Observations and Decision:

  • Giving a considerate thought upon the contentions; perusing the facts of the case and the consent form between the parties, the Bench observed that it was claimed that the petitioner’s team of are baton bearers emphasizing on wellness of mind, body and soul; the form also states the complementary and alternative therapies like – expressive art therapy, picture perception, journal/journey therapy etc. It was noted that the instant case is related to psychosomatic therapy or the wellness therapy. The Court pointed out that despite the complainant having signed the consent form that does not mean that the petitioner can escape the clutches of law merely because the consent form has been signed.

  • The Court also pointed petitioner does not have any qualification to be in the field of any kind of wellness therapy. It was noted that the petitioner’s instagram/ web-page was self generated therefore this is a case where the petitioner without any substantial qualification, lures the customers into the web of her wellness therapy. The Court also noted the chats the between the parties clearly reveals that it was the petitioner who lured the complainant into getting the said wellness therapy. The Court observed that Section 415 of IPC mandates that if the accused has induced the victim or lured the victim into parting with any property with a dishonest intention at the inception, it becomes an ingredient for the offence of cheating. The chats would reveal that the petitioner had initially represented that she is a wellness therapist and her team would take care of the complainant. Without having any team or any qualification whatsoever, the web page was prima facie created to lure the complainant and others like him. Therefore, the offence of cheating comes clearly made out against the petitioner. Thus the Court was of the opinion that petitioner must be tried in order come clean of the charges levied against her.
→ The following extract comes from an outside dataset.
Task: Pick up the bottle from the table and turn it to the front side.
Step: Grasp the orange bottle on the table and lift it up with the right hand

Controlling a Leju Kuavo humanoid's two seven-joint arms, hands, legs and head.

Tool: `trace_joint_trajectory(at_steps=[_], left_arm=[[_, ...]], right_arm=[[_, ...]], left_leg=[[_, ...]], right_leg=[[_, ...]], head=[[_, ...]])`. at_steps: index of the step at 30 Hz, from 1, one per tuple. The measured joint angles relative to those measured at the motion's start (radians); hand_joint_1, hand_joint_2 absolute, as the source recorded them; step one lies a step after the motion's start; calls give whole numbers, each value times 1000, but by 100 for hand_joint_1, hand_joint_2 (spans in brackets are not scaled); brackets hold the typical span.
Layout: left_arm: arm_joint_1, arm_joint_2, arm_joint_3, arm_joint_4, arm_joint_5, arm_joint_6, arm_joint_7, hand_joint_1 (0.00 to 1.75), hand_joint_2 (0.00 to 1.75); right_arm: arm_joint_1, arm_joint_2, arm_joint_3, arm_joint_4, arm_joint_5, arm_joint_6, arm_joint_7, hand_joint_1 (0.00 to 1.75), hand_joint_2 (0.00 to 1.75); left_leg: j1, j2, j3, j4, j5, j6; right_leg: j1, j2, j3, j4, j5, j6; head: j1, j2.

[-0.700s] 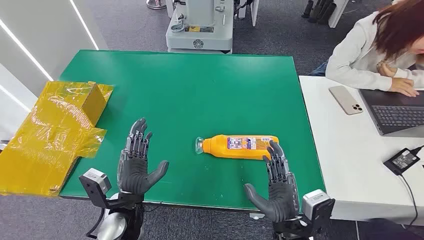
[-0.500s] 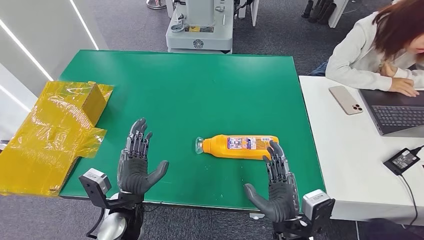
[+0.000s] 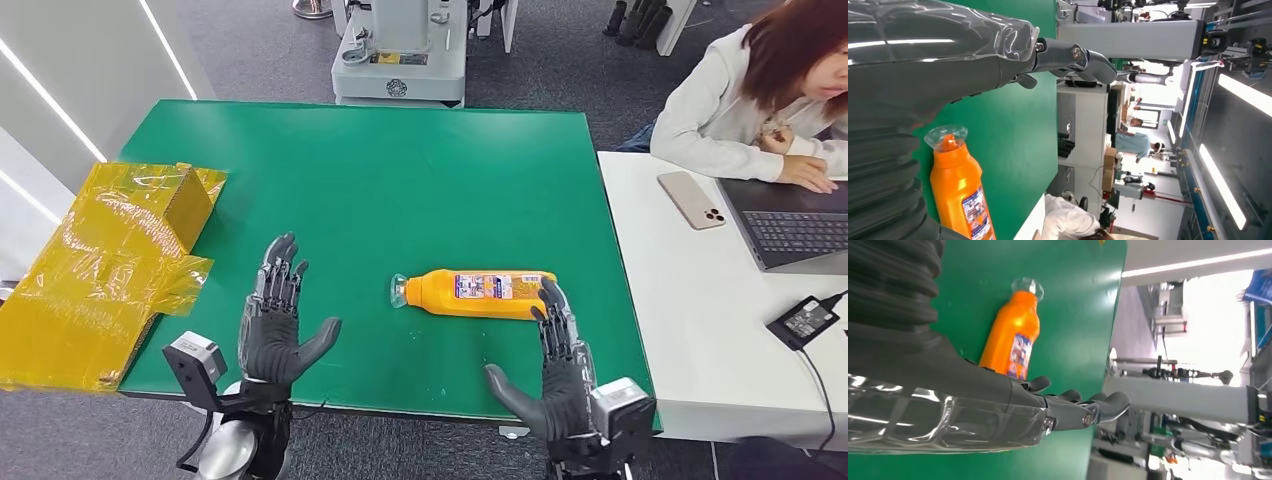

  • Regarding the lewd messages sent in by the complainant to the petitioner, the Court noted that the crime has been registered with the concerned authorities and the same is pending.

  • Relying on Kaptan Singh v. State of Uttar Pradesh, (2021) 9 SCC 35, the Court noted that the instant case does not warrant the Court’s interference as the petitioner has not demonstrated by production of such unimpeachable evidence of sterling character for the Court to interject the proceedings in exercise of its jurisdiction under Section 482, CrPC.

  • With the afore-stated observations and findings, the Court dismissed the petition.

[Sanjana Fernandes v. State of Karnataka, 2022 SCC OnLine Kar 1543, decided on 02-09-2022]

Advocates who appeared in this case:

Amar Correa, Advocate for the petitioner

K.S. Abhijita, HCGP for R1

S. Diraviam Dinesh, Advocate for R2

*Sucheta Sarkar, Editorial Assistant has prepared this brief.